→ **Exercise details**:
Where in the data below does the word "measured" appear? Copy each line that holds it.
■ ■ ■ ■ ■
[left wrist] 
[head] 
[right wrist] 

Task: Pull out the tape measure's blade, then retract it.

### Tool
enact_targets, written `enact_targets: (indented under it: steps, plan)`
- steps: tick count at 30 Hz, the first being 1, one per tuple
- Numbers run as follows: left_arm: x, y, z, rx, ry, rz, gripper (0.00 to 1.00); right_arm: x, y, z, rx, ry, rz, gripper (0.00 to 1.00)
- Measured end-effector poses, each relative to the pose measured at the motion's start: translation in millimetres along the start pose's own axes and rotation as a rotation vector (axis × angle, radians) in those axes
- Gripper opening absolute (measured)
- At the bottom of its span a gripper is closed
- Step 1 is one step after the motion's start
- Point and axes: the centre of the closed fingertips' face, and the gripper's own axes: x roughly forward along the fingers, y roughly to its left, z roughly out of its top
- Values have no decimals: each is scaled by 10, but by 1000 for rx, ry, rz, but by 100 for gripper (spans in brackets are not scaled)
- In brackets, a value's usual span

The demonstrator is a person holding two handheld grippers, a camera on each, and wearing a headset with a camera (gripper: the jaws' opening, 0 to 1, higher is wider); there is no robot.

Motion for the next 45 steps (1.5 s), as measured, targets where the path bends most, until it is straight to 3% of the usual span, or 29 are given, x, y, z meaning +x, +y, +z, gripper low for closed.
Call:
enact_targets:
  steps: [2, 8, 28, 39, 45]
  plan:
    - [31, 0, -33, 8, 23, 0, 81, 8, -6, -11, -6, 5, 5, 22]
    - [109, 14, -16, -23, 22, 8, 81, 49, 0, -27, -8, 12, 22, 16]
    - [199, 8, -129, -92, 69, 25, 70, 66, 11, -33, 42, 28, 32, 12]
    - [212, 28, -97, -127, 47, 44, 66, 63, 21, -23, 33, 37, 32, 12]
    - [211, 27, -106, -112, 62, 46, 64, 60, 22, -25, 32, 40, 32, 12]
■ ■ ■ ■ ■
→ **Solution**:
- Measured end-effector poses, each relative to the pose measured at the motion's start: translation in millimetres along the start pose's own axes and rotation as a rotation vector (axis × angle, radians) in those axes
- Gripper opening absolute (measured)
Motion for the next 45 steps (1.5 s), as measured, targets where the path bends most, until it is straight to 3% of the usual span, or 29 are given, x, y, z meaning +x, +y, +z, gripper low for closed.

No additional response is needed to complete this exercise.